L O N G recovery ahead

Yesterday I had a lovely outing sitting outside across the street at Starbuck's. It was the first time I've really gone out for anything other than to and from a place. We sat out there for a little over two hours which was huge for me as I have not been able to sit in a chair that long since surgery. Unfortunately the fresh air didn't help me sleep any better though. I would kill for a good 8 hours in-a-row of sleep. Again, not so much for the pain, which is getting better on the operated side (unlike the rest of my body which is getting worse), but lack of comfort. I was even desperate enough to try to sleep on my stomach, which didn't last very long.

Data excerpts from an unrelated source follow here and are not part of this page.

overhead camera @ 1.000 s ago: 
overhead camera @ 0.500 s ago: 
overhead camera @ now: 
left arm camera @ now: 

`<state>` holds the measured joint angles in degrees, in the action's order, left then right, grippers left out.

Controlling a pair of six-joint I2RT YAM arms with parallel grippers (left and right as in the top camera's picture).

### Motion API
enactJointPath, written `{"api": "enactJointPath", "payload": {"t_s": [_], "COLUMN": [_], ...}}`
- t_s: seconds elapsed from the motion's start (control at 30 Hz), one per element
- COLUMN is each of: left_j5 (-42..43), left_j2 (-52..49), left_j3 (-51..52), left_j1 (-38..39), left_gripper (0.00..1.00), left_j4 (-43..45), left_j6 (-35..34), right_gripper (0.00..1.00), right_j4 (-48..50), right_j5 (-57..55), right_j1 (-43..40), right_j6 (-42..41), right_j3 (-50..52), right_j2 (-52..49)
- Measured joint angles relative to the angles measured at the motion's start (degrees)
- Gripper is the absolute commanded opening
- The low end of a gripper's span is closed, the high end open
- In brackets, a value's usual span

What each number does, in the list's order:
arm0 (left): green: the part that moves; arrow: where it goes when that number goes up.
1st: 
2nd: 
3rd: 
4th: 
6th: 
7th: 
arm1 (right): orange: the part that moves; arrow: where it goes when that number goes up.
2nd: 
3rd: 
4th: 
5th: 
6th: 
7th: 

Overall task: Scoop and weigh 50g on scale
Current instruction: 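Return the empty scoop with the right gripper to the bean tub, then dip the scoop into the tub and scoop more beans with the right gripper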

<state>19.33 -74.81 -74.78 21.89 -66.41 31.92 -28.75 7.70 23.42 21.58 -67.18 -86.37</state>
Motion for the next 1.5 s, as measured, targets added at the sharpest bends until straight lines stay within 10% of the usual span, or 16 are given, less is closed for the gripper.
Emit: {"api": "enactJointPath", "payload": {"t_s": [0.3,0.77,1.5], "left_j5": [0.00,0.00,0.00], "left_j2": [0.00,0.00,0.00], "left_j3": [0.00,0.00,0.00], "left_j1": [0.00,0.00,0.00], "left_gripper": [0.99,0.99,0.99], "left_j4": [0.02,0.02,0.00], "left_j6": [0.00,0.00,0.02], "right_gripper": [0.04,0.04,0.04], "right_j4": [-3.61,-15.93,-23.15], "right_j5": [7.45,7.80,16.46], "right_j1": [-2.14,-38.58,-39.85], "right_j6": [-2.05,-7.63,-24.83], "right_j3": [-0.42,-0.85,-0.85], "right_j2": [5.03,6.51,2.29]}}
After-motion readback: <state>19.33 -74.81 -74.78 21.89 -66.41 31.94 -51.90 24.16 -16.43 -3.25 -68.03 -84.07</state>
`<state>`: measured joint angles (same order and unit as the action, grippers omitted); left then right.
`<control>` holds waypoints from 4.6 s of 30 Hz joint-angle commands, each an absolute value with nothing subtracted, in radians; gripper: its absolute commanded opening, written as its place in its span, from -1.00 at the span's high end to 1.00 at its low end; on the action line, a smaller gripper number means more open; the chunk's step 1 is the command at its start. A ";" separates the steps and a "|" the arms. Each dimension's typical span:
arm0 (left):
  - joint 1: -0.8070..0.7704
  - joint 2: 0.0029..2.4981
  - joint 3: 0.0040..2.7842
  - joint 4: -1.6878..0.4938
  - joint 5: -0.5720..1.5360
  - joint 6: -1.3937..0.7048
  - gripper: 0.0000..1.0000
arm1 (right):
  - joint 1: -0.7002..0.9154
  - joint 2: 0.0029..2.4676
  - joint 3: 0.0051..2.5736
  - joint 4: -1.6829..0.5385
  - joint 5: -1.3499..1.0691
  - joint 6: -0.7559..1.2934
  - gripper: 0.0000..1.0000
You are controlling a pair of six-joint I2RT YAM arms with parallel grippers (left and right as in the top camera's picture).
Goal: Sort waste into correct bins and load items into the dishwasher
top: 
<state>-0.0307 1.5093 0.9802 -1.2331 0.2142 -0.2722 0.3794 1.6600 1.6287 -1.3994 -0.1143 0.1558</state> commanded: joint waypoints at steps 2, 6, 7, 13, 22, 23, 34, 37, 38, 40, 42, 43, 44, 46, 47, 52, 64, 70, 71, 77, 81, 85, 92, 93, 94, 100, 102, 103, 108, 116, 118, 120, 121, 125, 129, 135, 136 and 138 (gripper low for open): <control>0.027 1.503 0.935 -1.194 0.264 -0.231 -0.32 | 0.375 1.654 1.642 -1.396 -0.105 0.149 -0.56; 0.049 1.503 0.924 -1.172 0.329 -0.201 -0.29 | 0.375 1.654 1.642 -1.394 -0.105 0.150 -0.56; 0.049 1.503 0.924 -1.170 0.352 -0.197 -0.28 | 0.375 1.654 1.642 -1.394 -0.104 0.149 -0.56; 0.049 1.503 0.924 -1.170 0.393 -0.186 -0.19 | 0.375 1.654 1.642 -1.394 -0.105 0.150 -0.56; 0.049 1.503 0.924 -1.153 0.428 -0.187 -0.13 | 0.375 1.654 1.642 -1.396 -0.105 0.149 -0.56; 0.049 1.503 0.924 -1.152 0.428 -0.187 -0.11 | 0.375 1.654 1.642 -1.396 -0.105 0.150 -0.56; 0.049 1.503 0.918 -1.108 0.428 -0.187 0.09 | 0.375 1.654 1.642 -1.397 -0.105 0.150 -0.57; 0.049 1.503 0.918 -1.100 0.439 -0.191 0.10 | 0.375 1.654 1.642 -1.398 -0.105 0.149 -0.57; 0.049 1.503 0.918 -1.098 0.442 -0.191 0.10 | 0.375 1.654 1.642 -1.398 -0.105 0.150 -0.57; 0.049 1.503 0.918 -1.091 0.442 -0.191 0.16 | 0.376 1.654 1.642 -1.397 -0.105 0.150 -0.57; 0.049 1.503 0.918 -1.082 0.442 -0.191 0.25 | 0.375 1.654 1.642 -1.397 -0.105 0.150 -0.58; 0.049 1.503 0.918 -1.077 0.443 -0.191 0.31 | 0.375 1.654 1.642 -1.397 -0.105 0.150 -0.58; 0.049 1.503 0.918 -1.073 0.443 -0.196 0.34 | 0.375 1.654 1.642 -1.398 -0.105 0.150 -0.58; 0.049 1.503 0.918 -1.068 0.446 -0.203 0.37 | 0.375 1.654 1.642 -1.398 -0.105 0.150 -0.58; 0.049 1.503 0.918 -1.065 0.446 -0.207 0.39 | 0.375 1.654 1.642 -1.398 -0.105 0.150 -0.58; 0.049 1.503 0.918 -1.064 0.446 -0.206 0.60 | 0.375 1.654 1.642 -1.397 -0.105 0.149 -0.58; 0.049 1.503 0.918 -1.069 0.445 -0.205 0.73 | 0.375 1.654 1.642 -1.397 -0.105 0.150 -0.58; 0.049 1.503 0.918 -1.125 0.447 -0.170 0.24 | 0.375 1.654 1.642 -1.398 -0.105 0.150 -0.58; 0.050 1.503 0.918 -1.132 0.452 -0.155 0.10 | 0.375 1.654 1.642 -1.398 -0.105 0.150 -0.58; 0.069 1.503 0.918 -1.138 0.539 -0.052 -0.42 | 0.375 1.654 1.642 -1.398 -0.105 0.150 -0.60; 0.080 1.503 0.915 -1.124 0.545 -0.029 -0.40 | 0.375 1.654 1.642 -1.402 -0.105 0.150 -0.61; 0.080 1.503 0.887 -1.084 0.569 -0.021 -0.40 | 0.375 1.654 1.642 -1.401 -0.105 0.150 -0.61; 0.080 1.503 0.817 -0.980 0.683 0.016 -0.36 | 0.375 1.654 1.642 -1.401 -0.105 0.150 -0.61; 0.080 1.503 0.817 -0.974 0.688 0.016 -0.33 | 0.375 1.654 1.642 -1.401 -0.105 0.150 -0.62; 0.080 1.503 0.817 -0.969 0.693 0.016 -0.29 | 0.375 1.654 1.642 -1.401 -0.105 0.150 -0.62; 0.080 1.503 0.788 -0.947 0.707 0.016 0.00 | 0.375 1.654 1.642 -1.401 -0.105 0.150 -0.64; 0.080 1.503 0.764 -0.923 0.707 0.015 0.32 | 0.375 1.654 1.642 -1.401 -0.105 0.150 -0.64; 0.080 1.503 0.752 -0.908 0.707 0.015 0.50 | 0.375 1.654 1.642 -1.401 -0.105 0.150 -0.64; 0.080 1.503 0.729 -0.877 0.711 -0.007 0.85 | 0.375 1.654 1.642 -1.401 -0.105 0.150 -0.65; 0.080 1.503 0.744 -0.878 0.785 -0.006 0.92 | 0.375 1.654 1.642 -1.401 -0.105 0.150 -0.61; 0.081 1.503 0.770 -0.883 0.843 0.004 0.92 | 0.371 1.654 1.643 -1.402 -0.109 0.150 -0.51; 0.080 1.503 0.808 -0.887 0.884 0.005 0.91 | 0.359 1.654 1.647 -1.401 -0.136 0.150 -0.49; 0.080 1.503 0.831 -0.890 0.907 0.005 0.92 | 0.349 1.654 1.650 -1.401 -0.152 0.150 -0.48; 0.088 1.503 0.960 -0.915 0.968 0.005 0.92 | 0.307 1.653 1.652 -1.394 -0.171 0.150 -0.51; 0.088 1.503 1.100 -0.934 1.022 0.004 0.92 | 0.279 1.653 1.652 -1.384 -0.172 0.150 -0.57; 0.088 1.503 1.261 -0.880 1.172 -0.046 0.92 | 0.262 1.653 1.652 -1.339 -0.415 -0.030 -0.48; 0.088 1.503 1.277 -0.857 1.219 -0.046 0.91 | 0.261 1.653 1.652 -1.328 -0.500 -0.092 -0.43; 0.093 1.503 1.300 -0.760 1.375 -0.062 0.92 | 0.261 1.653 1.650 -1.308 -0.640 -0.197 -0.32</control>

Today I went for my post-op today and the sutures were removed. They told me that I couldn't shower for a day or two as when they remove the sutures they put a tape with some sort of sticky glue stuff on top and want that to stay put for a while. I wish I had known that as I had thought I would be able to take a shower after the visit, so neglected getting up early to take one before. Oh well.

Dr. Kelly came in afterwards and asked how I was doing and moved my right leg around. He said that I could cut the CPM down to one hour a day, but I asked if I needed to keep it because I would have to pay another $350 for two additional weeks. Thankfully he said that was fine to return it and I've seen the last of that machine - they are coming to pick it up today! He then showed me the pictures they took when they were doing the surgery. I cannot believe how red it was inside, really bright, bright red! He showed where I had a bone spur and where they shaved that off and the other bone that was shaved down as well, and also my psoas before and as they were cutting it. All very amazing to look at. Unfortunately the post op report was not typed up yet, but I was told I could ring them next week and they would fax it over. We went over my PT and he said he actually wants me to go very slow, and that my recovery would take about six months. I was not too surprised from this, but it was still not thrilled about it. The key thing is he wants my psoas to stay slightly tight since I have the laxity issue, but at the same time not scar up completely. It is a very fine line and my rehab is going to be very specific because of my multiple issues. He already told me to change one of the exercises I was told to do as he does not want me to externally rotate the leg too much. He said internal rotation is fine for now. I asked if he could reaffirm this with the PT guys as they were having a hard time believing me about having to do only two hours on the CPM and four. I also asked him why he had to make four incisions and he said that was because they had to get to the other side of the bone to cut it down. Fair enough I suppose. He said also to use the brace as long as I want because he doesn't want me to hurt at all. I am to try to put more weight on the leg but only as I can tolerate, it's very important to not inflame the hip. Regarding the crutches I will most likely be on them for a few more weeks. I kept laughing in my head when everyone kept saying I'd be on them only two to three weeks. I knew this was going to take a long time to be able to walk again without pain. But I don't want to mess up everything that was done so I will do exactly as I am told. The last thing I could deal with is having to go through this all again (poo poo, touch wood, etc.).

After I had been home for a couple of hours I noticed that one of the incision site tapes had liquidy stuff seeping through it. I just rang the office and spoke to Arianna. She said that sometimes the incisions open up after the sutures are taken up and that is should heal by itself, and to keep and eye on it and make sure it stays dry. Hopefully it will do this quickly.

I think that's it for now. I'm tired so going to have a bit of a kip if possible.